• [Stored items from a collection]
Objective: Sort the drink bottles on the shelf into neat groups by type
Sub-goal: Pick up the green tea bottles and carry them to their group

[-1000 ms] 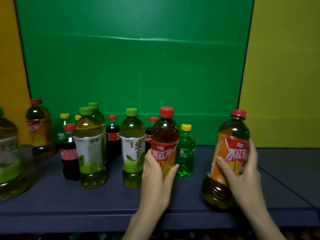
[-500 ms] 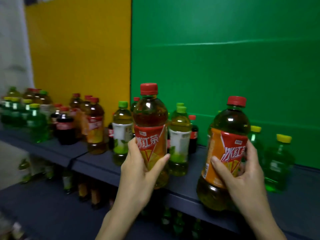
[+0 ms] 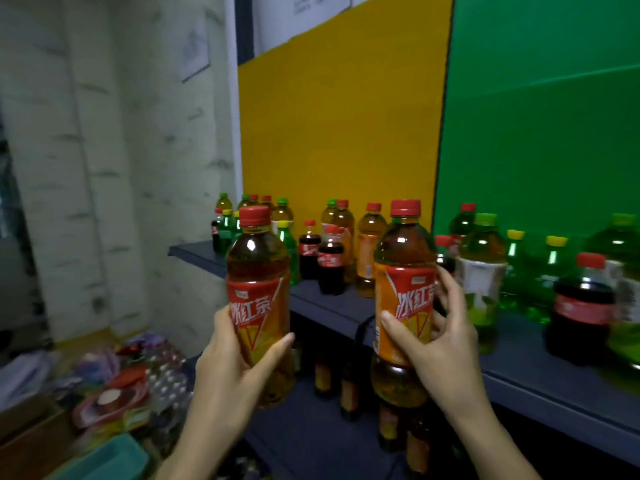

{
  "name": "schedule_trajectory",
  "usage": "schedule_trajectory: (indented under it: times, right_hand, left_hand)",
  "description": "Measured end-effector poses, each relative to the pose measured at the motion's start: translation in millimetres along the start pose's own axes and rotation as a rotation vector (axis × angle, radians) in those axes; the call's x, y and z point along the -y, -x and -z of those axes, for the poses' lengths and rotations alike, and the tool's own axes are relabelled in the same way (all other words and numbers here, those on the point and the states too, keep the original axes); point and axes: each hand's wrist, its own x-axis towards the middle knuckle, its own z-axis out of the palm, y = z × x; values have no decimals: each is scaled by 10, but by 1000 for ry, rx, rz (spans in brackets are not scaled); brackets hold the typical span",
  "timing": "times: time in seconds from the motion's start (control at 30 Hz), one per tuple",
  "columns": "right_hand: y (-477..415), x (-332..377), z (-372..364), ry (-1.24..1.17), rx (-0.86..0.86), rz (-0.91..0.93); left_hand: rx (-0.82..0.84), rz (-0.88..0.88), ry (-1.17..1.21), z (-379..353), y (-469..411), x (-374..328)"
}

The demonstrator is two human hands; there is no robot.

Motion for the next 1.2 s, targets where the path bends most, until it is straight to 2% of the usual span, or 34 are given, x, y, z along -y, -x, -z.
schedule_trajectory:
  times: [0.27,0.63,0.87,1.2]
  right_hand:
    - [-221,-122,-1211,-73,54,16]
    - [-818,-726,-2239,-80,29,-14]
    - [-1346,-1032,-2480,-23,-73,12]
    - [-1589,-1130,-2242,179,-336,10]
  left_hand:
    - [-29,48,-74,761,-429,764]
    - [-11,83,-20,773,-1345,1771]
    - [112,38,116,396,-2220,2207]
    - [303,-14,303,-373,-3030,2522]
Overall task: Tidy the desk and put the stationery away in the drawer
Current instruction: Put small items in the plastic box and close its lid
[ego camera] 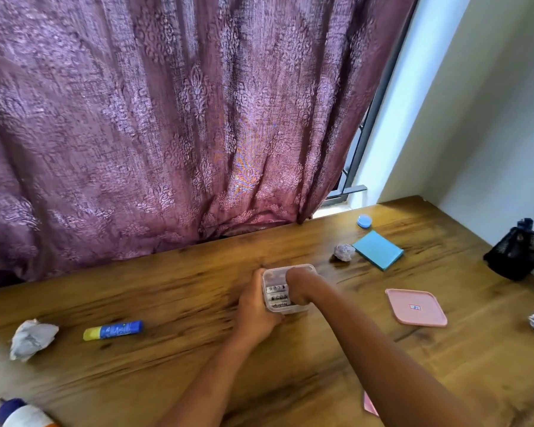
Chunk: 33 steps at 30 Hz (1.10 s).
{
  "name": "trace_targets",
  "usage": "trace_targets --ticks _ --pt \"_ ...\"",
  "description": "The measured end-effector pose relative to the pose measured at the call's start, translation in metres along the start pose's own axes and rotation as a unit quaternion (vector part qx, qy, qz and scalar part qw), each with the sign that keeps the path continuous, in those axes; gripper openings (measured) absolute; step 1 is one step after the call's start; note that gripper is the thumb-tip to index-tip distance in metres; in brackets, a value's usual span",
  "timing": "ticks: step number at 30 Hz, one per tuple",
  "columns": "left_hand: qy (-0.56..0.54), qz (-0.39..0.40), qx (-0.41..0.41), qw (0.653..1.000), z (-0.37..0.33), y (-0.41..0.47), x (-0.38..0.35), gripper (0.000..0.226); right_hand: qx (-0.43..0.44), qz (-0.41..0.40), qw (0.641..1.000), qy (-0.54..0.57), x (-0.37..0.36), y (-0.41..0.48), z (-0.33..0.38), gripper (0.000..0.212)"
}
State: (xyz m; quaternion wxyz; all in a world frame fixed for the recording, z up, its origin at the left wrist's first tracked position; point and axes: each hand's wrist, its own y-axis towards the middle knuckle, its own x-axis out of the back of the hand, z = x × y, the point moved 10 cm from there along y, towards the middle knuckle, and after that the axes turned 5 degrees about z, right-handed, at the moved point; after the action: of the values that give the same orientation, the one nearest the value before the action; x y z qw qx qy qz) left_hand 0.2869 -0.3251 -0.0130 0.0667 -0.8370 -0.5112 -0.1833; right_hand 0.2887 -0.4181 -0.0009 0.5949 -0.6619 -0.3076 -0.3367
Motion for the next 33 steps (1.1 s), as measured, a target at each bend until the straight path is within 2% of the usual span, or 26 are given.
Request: trace_targets --ticks 5,12,14,16,18,20,22,24,27,30,33 --pt "-0.003 -0.001 0.003 1.0 -0.002 -0.001 -0.001 0.069 0.012 -0.004 0.998 0.058 -0.002 0.0 -0.007 0.03" --pt "0.009 0.002 -0.002 1.0 -0.002 0.009 -0.008 0.067 -0.015 -0.012 0.997 0.07 0.001 -0.001 -0.015 0.031" --pt "0.008 0.011 -0.001 1.0 0.0 0.015 -0.011 0.07 -0.025 -0.03 0.986 0.159 0.008 -0.001 -0.031 0.032" --pt "0.002 0.013 0.003 1.0 0.002 0.023 -0.014 0.073 -0.02 -0.042 0.951 0.304 0.018 -0.002 -0.054 0.029" --pt "-0.005 0.012 0.006 1.0 0.002 0.031 -0.015 0.072 -0.016 -0.054 0.9 0.431 0.031 -0.004 -0.083 0.015" --pt "-0.012 0.014 0.006 1.0 0.002 0.04 -0.018 0.071 -0.049 -0.094 0.851 0.514 0.042 -0.006 -0.124 0.012" --pt "-0.019 0.021 0.011 1.0 0.007 0.05 -0.024 0.073 -0.102 -0.155 0.814 0.551 0.044 0.0 -0.178 0.011" --pt "-0.022 0.02 0.014 0.999 0.01 0.059 -0.029 0.074 -0.162 -0.191 0.821 0.512 0.039 0.013 -0.225 0.018" --pt "-0.027 0.016 0.009 0.999 0.006 0.073 -0.033 0.074 -0.227 -0.207 0.871 0.382 0.035 0.032 -0.267 0.032" --pt "-0.038 0.014 0.012 0.999 0.007 0.089 -0.038 0.08 -0.238 -0.198 0.905 0.292 0.037 0.053 -0.279 0.048" --pt "-0.027 0.01 0.005 1.0 0.009 0.102 -0.04 0.076 -0.24 -0.187 0.91 0.282 0.033 0.08 -0.291 0.067"
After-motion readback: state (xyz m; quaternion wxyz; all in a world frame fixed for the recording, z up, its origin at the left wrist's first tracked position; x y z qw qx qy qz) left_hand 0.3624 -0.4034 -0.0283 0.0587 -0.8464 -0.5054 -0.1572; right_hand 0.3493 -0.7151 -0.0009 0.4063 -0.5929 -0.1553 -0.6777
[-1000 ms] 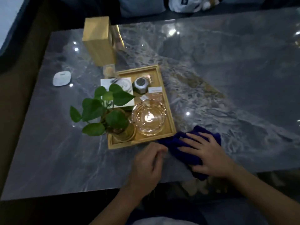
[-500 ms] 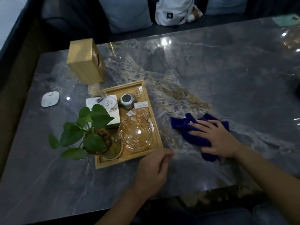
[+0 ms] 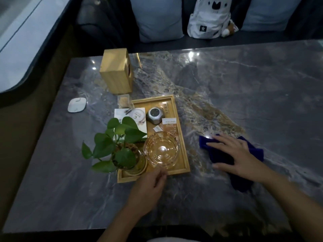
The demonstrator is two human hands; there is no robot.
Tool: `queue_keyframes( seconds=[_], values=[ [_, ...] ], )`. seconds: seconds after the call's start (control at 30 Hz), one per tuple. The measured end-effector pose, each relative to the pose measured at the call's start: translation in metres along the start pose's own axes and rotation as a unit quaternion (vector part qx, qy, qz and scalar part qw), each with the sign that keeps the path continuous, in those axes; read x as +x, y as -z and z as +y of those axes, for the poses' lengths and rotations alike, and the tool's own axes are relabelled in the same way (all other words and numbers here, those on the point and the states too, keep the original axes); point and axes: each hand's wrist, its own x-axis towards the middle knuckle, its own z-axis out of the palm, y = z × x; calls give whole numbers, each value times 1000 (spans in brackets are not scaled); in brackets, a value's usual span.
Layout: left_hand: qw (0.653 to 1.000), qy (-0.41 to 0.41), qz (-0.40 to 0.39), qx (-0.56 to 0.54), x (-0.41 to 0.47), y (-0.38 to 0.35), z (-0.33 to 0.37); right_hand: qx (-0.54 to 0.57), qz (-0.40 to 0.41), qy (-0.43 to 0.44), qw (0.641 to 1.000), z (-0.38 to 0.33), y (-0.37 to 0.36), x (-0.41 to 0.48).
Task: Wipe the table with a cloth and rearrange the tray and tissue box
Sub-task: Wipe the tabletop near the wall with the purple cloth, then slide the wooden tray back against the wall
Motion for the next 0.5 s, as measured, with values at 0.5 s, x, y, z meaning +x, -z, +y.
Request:
queue_keyframes(
  seconds=[0.5],
  values=[
    [933, 334, 107, -85, -14, 48, -49, 185, 63, -198, 960, -64, -30, 99]
  ],
)
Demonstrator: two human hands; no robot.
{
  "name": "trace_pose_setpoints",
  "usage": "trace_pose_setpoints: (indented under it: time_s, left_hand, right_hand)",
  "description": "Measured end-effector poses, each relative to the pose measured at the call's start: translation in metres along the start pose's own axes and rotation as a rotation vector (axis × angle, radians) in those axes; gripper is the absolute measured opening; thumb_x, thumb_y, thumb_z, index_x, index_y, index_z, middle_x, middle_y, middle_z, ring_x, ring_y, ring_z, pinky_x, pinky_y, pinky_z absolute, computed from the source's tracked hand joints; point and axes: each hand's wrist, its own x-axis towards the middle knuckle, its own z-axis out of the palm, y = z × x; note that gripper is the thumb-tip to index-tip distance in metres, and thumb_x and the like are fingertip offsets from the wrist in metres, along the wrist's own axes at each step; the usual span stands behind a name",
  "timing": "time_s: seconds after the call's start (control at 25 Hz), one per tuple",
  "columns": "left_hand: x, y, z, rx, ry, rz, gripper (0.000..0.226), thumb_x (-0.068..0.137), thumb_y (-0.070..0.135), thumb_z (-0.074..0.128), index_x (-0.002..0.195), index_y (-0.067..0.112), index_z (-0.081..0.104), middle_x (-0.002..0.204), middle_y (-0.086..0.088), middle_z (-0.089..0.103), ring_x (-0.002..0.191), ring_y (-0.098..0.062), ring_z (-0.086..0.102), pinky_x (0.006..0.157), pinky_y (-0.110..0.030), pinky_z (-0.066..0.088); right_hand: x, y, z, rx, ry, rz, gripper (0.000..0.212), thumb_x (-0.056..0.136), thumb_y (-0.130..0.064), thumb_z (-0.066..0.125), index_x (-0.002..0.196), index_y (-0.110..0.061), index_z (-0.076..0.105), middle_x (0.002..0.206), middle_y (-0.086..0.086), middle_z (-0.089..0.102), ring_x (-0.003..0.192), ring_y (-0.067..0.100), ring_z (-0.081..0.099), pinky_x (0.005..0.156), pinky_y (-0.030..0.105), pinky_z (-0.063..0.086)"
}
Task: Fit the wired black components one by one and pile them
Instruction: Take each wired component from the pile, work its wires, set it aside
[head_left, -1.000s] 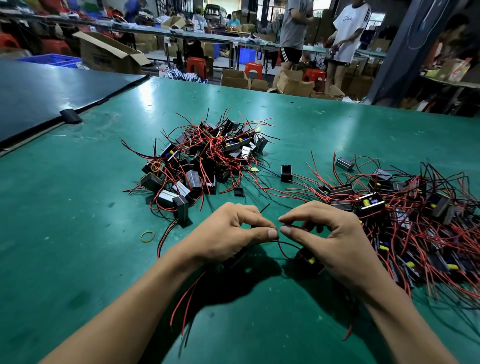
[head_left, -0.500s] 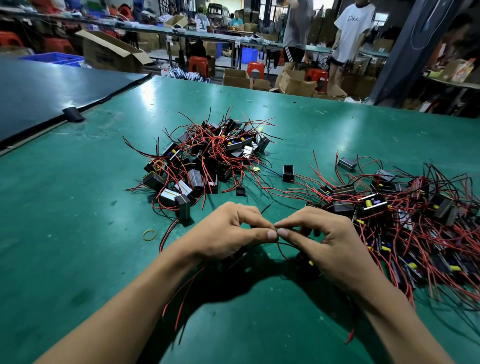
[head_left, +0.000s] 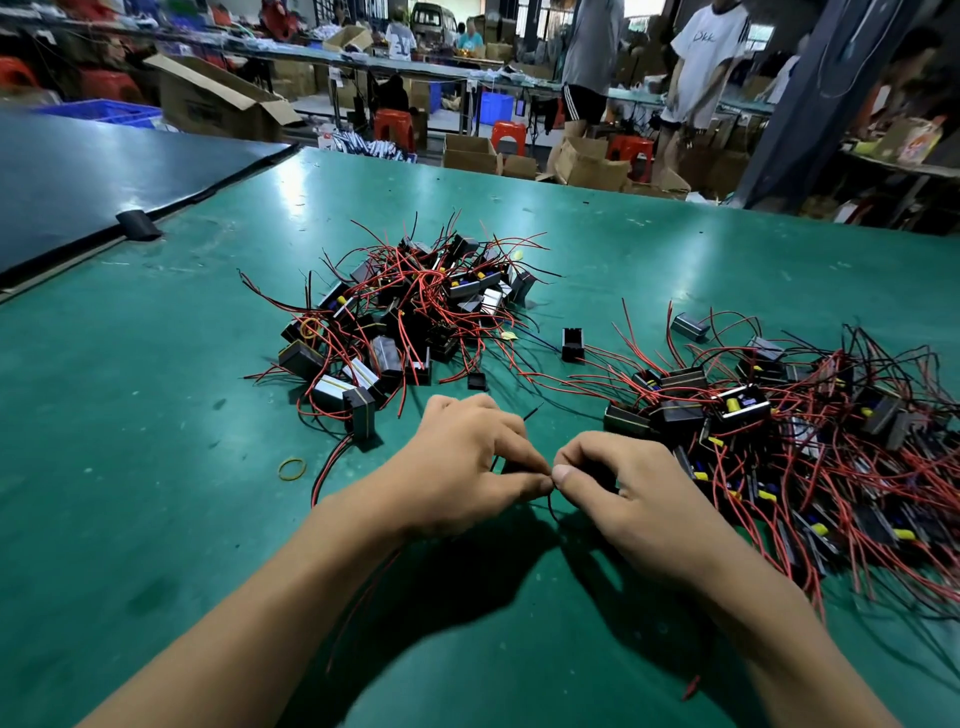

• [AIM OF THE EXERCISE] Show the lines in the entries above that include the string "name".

• [ANSWER BOX]
  "name": "schedule_trajectory",
  "name": "trace_targets",
  "name": "trace_pose_setpoints",
  "description": "Measured end-effector poses, each relative to the pose measured at the call's start: translation in metres along the start pose's own axes and rotation as a rotation vector (axis × angle, radians) in those axes; gripper is the absolute measured opening; thumb_x, thumb_y, thumb_z, index_x, index_y, index_z, middle_x, middle_y, middle_z, ring_x, ring_y, ring_z, pinky_x, pinky_y, pinky_z absolute, computed from the source's tracked hand joints; point and axes: each hand's wrist, its own x-axis towards the middle knuckle, its own z-axis out of the palm, y = z × x; note that gripper is the thumb-tip to index-tip distance in metres, and thumb_x and the like are fingertip offsets from the wrist in metres, along the wrist's own axes at each step; the usual span stands behind a name",

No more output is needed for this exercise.